[AVAILABLE RECORDS]

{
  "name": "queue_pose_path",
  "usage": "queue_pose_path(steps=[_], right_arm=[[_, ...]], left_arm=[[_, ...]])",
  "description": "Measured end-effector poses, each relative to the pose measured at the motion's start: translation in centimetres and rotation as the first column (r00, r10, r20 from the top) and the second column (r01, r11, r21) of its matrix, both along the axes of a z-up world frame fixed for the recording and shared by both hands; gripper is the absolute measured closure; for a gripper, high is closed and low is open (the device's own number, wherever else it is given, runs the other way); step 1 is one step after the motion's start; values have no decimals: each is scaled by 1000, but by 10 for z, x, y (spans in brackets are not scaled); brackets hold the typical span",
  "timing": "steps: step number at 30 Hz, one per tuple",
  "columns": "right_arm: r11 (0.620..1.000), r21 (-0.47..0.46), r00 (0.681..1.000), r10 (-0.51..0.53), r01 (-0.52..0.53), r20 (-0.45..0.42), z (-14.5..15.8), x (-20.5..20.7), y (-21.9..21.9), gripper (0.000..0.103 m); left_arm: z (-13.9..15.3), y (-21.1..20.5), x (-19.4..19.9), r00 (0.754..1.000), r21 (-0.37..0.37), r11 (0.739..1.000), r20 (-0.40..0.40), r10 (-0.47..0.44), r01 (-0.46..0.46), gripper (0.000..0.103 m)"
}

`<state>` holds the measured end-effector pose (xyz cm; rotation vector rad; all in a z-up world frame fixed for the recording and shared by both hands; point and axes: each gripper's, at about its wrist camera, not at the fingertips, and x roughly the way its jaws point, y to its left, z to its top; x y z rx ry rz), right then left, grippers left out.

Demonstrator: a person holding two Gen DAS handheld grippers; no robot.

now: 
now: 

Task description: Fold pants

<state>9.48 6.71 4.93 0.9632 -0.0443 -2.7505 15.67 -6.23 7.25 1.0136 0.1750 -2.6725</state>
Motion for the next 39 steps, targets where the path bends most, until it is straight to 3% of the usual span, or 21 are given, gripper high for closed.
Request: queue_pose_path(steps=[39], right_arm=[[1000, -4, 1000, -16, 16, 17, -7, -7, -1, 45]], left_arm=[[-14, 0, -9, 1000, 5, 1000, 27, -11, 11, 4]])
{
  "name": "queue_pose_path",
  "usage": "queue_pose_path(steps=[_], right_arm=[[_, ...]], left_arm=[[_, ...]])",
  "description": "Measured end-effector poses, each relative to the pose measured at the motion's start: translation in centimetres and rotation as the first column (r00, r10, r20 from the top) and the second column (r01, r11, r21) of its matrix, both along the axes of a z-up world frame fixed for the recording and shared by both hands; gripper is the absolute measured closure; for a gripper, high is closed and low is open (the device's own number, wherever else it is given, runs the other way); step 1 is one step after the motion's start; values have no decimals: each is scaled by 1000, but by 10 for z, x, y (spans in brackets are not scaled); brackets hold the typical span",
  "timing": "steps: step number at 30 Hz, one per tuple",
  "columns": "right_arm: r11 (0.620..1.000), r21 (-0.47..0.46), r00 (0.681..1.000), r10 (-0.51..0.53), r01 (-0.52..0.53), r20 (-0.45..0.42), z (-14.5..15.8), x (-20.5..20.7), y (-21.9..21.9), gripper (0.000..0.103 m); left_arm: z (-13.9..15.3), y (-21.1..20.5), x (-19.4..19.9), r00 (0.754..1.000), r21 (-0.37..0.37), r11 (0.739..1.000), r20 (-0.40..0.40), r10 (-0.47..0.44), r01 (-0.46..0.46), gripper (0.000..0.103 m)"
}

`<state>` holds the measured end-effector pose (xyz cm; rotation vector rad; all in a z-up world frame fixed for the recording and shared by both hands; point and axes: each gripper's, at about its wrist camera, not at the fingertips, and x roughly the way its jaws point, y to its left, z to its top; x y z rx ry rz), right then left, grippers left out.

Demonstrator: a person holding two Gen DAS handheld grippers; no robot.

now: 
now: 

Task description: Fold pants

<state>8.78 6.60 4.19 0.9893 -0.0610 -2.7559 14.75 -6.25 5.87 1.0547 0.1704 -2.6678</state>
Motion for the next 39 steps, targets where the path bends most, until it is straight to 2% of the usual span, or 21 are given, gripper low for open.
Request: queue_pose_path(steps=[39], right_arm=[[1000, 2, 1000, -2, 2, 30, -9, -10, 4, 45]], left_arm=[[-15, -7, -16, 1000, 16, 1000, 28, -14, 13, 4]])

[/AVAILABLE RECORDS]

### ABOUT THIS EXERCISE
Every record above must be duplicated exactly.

### WRITTEN SOLUTION
{
  "name": "queue_pose_path",
  "usage": "queue_pose_path(steps=[_], right_arm=[[_, ...]], left_arm=[[_, ...]])",
  "description": "Measured end-effector poses, each relative to the pose measured at the motion's start: translation in centimetres and rotation as the first column (r00, r10, r20 from the top) and the second column (r01, r11, r21) of its matrix, both along the axes of a z-up world frame fixed for the recording and shared by both hands; gripper is the absolute measured closure; for a gripper, high is closed and low is open (the device's own number, wherever else it is given, runs the other way); step 1 is one step after the motion's start; values have no decimals: each is scaled by 1000, but by 10 for z, x, y (spans in brackets are not scaled); brackets hold the typical span",
  "timing": "steps: step number at 30 Hz, one per tuple",
  "columns": "right_arm: r11 (0.620..1.000), r21 (-0.47..0.46), r00 (0.681..1.000), r10 (-0.51..0.53), r01 (-0.52..0.53), r20 (-0.45..0.42), z (-14.5..15.8), x (-20.5..20.7), y (-21.9..21.9), gripper (0.000..0.103 m); left_arm: z (-13.9..15.3), y (-21.1..20.5), x (-19.4..19.9), r00 (0.754..1.000), r21 (-0.37..0.37), r11 (0.739..1.000), r20 (-0.40..0.40), r10 (-0.47..0.44), r01 (-0.46..0.46), gripper (0.000..0.103 m)"
}

`<state>` holds the measured end-effector pose (xyz cm; rotation vector rad; all in a z-up world frame fixed for the recording and shared by both hands; point and axes: each gripper's, at about its wrist camera, not at the fingertips, and x roughly the way its jaws point, y to its left, z to its top; x y z rx ry rz), right then left, grippers left out.

Demonstrator: a person holding two Gen DAS handheld grippers; no robot.

now: 
now: 

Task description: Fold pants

<state>9.48 6.71 4.93 0.9632 -0.0443 -2.7505 15.67 -6.23 7.25 1.0136 0.1750 -2.6725</state>
Motion for the next 39 steps, targets where the path bends most, until it is straight to 3% of the usual span, or 21 are given, gripper high for closed.
Request: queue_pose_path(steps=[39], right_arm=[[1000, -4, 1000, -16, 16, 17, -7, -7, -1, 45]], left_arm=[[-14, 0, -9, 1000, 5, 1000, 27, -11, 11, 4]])
{
  "name": "queue_pose_path",
  "usage": "queue_pose_path(steps=[_], right_arm=[[_, ...]], left_arm=[[_, ...]])",
  "description": "Measured end-effector poses, each relative to the pose measured at the motion's start: translation in centimetres and rotation as the first column (r00, r10, r20 from the top) and the second column (r01, r11, r21) of its matrix, both along the axes of a z-up world frame fixed for the recording and shared by both hands; gripper is the absolute measured closure; for a gripper, high is closed and low is open (the device's own number, wherever else it is given, runs the other way); step 1 is one step after the motion's start; values have no decimals: each is scaled by 1000, but by 10 for z, x, y (spans in brackets are not scaled); brackets hold the typical span",
  "timing": "steps: step number at 30 Hz, one per tuple",
  "columns": "right_arm: r11 (0.620..1.000), r21 (-0.47..0.46), r00 (0.681..1.000), r10 (-0.51..0.53), r01 (-0.52..0.53), r20 (-0.45..0.42), z (-14.5..15.8), x (-20.5..20.7), y (-21.9..21.9), gripper (0.000..0.103 m); left_arm: z (-13.9..15.3), y (-21.1..20.5), x (-19.4..19.9), r00 (0.754..1.000), r21 (-0.37..0.37), r11 (0.739..1.000), r20 (-0.40..0.40), r10 (-0.47..0.44), r01 (-0.46..0.46), gripper (0.000..0.103 m)"
}

`<state>` holds the measured end-effector pose (xyz cm; rotation vector rad; all in a z-up world frame fixed for the recording and shared by both hands; point and axes: each gripper's, at about its wrist camera, not at the fingertips, and x roughly the way its jaws point, y to its left, z to its top; x y z rx ry rz), right then left, grippers left out.

Demonstrator: a person holding two Gen DAS handheld grippers; no robot.

now: 
now: 

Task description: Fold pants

<state>8.78 6.60 4.19 0.9893 -0.0610 -2.7559 14.75 -6.25 5.87 1.0547 0.1704 -2.6678</state>
Motion for the next 39 steps, targets where the path bends most, until it is straight to 2% of the usual span, or 21 are given, gripper low for open.
Request: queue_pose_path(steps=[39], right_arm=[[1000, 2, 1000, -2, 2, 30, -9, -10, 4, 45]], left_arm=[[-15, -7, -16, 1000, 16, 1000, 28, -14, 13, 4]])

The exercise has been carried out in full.